Go to the line below that has "Someone pointing at", print it and each line after it exactly, and stop after the line that has "The room's upward direction in"; leave out pictures.

━━ EXERCISE MATERIALS ━━

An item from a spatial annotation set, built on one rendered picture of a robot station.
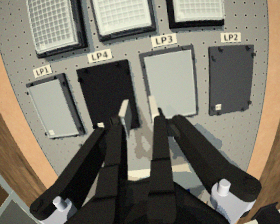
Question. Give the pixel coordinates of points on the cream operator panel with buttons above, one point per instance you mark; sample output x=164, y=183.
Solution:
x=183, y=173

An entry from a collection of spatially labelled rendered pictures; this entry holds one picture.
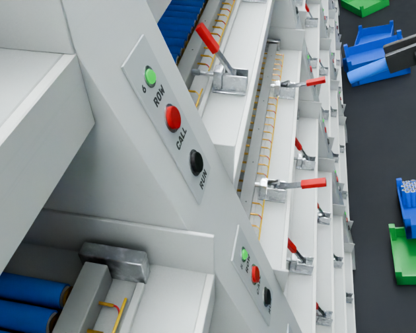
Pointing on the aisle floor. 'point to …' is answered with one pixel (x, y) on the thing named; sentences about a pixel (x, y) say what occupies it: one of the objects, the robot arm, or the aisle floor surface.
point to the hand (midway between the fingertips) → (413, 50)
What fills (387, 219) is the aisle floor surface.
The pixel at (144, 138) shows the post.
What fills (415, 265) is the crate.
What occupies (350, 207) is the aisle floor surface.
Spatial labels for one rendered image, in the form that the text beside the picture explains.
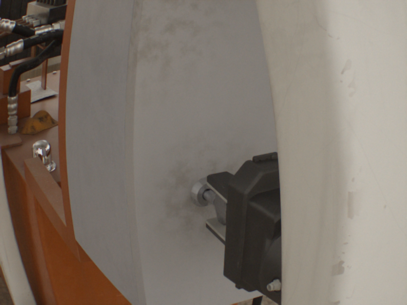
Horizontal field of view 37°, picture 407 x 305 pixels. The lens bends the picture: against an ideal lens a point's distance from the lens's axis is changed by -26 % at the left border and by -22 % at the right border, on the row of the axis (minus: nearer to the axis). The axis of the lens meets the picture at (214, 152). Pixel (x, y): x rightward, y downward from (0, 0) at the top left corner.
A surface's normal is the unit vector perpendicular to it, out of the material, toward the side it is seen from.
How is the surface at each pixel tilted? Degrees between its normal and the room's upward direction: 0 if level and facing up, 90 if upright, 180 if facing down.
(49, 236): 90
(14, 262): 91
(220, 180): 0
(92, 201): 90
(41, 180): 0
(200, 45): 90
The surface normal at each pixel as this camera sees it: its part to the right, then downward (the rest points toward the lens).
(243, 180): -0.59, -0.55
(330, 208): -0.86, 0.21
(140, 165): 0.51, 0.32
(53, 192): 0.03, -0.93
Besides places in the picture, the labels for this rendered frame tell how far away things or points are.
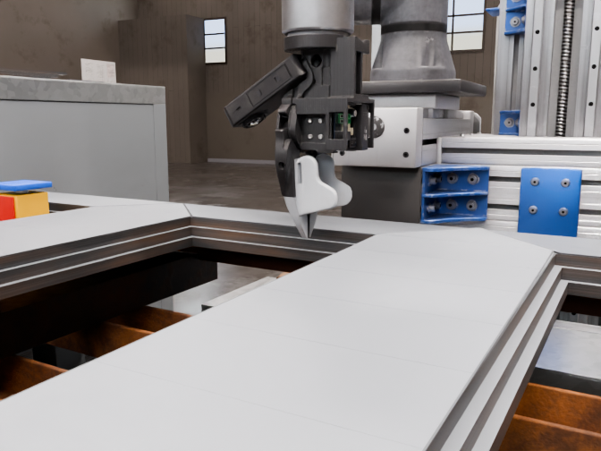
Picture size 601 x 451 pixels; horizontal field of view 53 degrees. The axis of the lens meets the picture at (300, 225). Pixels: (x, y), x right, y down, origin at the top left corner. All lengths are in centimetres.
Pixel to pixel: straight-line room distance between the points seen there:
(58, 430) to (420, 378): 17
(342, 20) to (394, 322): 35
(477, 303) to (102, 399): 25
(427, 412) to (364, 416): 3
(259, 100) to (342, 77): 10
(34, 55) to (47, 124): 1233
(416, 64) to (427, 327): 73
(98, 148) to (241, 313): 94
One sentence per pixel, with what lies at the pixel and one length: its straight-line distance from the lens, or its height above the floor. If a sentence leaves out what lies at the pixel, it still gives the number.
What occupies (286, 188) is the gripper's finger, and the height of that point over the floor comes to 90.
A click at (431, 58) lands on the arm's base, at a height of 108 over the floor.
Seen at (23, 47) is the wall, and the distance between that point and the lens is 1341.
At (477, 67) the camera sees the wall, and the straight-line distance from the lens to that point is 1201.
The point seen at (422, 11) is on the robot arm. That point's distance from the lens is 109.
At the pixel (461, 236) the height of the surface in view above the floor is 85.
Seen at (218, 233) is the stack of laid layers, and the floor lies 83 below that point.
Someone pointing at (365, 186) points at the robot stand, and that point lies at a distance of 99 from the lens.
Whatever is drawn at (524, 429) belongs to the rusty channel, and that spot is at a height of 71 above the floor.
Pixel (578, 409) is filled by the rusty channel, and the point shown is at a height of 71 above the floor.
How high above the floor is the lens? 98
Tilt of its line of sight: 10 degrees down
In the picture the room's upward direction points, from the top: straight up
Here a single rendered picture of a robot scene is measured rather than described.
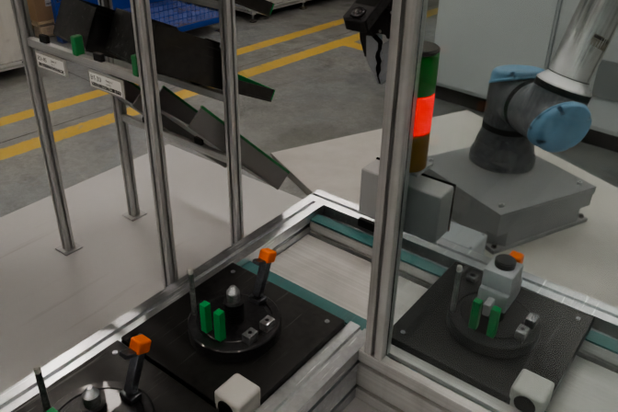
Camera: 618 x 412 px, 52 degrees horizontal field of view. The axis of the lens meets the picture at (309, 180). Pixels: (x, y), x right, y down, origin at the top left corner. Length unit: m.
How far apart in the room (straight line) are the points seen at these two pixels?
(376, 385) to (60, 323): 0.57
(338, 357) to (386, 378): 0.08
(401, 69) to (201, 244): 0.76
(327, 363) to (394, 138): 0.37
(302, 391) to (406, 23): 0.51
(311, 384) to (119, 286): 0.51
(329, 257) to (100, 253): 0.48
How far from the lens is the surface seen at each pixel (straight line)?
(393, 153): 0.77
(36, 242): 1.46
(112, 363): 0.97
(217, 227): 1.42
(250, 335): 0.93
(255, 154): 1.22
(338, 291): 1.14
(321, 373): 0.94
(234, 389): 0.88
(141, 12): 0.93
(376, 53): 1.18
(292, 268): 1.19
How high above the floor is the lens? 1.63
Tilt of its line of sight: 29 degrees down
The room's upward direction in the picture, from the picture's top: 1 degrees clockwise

━━━
━━ EXERCISE MATERIALS ━━

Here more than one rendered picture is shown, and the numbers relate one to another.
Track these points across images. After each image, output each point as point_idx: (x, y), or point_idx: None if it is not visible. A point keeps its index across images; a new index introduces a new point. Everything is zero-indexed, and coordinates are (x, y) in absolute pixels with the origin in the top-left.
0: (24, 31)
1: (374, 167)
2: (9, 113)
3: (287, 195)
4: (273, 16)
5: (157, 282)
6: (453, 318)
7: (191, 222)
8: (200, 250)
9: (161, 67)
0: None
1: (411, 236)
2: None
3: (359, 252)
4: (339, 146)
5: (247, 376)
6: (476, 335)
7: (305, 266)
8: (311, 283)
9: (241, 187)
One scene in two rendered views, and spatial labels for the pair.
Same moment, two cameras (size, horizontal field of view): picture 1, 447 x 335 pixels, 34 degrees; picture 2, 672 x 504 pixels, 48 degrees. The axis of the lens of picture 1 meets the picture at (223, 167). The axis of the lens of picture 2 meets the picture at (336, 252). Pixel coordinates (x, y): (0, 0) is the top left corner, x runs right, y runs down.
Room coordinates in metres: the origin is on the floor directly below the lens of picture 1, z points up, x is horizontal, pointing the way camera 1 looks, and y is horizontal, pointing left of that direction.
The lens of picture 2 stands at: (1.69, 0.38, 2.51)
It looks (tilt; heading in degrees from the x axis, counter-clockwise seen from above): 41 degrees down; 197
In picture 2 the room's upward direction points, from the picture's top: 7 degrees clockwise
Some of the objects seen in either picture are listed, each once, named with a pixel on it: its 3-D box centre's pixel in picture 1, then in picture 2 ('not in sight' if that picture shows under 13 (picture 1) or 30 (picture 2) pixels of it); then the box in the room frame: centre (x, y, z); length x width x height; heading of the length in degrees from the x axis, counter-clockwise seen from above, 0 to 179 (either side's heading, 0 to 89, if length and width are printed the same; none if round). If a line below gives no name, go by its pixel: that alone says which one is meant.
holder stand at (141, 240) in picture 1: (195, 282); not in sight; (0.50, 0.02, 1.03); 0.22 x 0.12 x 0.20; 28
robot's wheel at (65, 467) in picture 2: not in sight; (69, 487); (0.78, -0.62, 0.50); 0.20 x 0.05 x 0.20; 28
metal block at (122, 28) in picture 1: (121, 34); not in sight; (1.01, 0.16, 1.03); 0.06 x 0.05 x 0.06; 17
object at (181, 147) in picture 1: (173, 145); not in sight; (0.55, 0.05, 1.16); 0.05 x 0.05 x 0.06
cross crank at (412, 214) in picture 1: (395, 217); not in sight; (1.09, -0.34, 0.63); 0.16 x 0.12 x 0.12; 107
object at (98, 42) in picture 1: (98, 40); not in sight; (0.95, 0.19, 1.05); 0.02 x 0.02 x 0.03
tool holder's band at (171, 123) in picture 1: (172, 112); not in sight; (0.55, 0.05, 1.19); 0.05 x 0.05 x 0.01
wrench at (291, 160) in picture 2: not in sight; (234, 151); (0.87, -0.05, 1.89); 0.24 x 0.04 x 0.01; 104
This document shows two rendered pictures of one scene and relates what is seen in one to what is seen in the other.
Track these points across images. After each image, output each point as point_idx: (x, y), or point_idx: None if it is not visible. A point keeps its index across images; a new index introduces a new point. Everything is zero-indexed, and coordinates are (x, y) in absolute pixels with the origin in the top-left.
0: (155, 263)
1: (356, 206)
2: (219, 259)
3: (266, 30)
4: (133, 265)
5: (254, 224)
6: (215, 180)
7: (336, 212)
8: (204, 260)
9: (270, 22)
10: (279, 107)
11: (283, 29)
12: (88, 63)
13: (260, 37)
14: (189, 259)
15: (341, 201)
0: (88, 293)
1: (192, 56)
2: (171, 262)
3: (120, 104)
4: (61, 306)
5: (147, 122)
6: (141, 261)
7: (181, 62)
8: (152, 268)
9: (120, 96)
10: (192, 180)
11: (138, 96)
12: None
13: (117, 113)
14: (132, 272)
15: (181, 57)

━━━

- ANSWER SPACE
Someone pointing at (365, 186) points at the robot stand, and that point lies at a distance of 99 from the lens.
Whatever is drawn at (524, 429) belongs to the rusty channel, and that spot is at a height of 71 above the floor.
Pixel (578, 409) is filled by the rusty channel, and the point shown is at a height of 71 above the floor.
How high above the floor is the lens? 98
Tilt of its line of sight: 10 degrees down
In the picture the room's upward direction points, from the top: straight up
Here a single rendered picture of a robot scene is measured rather than described.
Camera: 618 x 412 px, 52 degrees horizontal field of view. The axis of the lens meets the picture at (309, 180). Pixels: (x, y), x right, y down, origin at the top left corner. Length unit: m.
How far apart in the room (straight line) are the points seen at these two pixels?
(376, 385) to (60, 323): 0.57
(338, 357) to (386, 378): 0.08
(401, 69) to (201, 244): 0.76
(327, 363) to (394, 138): 0.37
(302, 391) to (406, 23): 0.51
(311, 384) to (119, 286): 0.51
(329, 257) to (100, 253): 0.48
How far from the lens is the surface seen at each pixel (straight line)?
(393, 153): 0.77
(36, 242): 1.46
(112, 363): 0.97
(217, 227): 1.42
(250, 335): 0.93
(255, 154): 1.22
(338, 291): 1.14
(321, 373): 0.94
(234, 389): 0.88
(141, 12): 0.93
(376, 53): 1.18
(292, 268): 1.19
How high above the floor is the lens? 1.63
Tilt of its line of sight: 29 degrees down
The room's upward direction in the picture, from the picture's top: 1 degrees clockwise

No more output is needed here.